Bundy, who appeared in court via video live-stream from the jail, disputed that he had yelled that Manweiler should be arrested. He also claimed there was "new evidence" in the trespassing case against him and predicted it would be dismissed.
"There is just no way I can defend myself in this position," Bundy said, telling the judge that he had been held in a holding cell at the jail and not allowed to make phone calls or speak to a lawyer.
"The circumstances are pretty miserable here, I just ask that you consider my desire, I think my right, to a fair trial," he said. "You know, I've never threatened anybody and I never asked anybody to threaten anybody, it's not what I do."

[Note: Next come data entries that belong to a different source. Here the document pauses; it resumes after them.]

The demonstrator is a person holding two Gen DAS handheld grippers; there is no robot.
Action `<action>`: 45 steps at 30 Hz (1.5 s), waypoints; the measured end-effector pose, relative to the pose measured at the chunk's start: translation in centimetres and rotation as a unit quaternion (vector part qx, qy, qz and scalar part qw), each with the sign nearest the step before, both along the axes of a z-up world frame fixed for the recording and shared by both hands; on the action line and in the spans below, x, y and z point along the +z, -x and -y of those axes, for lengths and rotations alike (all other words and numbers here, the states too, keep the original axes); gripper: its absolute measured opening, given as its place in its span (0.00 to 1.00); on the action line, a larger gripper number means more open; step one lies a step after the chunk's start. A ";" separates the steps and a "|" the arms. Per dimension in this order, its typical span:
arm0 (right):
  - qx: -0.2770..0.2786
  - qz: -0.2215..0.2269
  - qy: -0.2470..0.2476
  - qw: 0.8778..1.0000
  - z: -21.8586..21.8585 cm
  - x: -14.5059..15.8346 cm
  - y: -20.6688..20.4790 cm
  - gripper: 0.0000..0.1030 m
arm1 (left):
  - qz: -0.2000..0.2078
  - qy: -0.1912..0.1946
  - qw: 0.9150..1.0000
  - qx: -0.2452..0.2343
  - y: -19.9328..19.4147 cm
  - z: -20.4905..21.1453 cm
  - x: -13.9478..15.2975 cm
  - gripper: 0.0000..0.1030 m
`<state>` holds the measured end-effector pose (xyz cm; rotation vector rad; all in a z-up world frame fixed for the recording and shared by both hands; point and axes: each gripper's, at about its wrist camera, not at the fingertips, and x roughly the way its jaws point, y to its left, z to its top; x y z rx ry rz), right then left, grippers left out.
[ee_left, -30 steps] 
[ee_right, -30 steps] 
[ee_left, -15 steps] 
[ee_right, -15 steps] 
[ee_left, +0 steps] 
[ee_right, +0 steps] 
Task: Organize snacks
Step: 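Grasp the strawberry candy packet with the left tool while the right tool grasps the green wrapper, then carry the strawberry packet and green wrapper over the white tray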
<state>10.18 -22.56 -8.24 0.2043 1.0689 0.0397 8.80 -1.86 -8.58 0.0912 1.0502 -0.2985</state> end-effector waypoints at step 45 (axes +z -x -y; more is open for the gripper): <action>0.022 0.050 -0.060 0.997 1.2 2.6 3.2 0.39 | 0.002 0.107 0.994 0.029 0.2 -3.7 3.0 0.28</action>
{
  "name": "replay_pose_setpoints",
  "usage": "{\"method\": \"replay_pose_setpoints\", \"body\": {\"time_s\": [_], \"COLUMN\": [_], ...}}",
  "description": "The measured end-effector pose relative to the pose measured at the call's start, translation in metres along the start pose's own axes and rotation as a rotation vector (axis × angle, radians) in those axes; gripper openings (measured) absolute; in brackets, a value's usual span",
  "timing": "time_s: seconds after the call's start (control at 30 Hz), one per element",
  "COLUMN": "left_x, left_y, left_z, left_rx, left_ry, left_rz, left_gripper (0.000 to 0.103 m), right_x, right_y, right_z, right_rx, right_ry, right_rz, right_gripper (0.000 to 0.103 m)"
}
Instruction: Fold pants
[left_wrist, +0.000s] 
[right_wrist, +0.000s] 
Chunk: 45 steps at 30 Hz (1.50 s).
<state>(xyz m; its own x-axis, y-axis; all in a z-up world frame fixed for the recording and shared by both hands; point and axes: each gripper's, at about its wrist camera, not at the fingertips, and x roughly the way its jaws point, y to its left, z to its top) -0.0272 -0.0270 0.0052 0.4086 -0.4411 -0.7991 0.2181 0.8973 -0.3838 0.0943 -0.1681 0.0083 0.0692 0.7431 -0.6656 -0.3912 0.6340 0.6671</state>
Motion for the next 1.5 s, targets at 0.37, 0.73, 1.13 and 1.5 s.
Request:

The Ada County Sheriff's Office, which staffs the jail, told KTVB that prior to his initial arraignment, Bundy had "totally refused" to participate in the booking process, including fingerprinting and having a mugshot taken. Once he agreed to comply with the process and was fully booked into the jail, he was allowed to use the phone, according to the sheriff's office.
Bundy's codefendant, Von Schmidt, also told the judge that he wanted to be released, saying that he had dealt with a "time crunch" in preparing for his trial and had questions about his case that had not been answered.
"It wasn't in a reasonable time for us to address the witnesses in our situation," he said. "It just wasn't fair."
Judge Adam Kimball told both men he was leaving their bail set at $10,000. Kimball also ordered the defendants to adhere to a number of pretrial restrictions if they are able to make that bond, including attending all court appearances, notifying the court of any change in address, wearing a court-approved face mask while inside the courthouse, and complying with the jail booking process.
The cases against Bundy and Schmidt both stem from an Aug. 25 arrest, in which the pair refused to leave the Lincoln Auditorium in the Idaho Statehouse after a hearing was moved to a different committee room.
The new trial date for both men is set for May 10.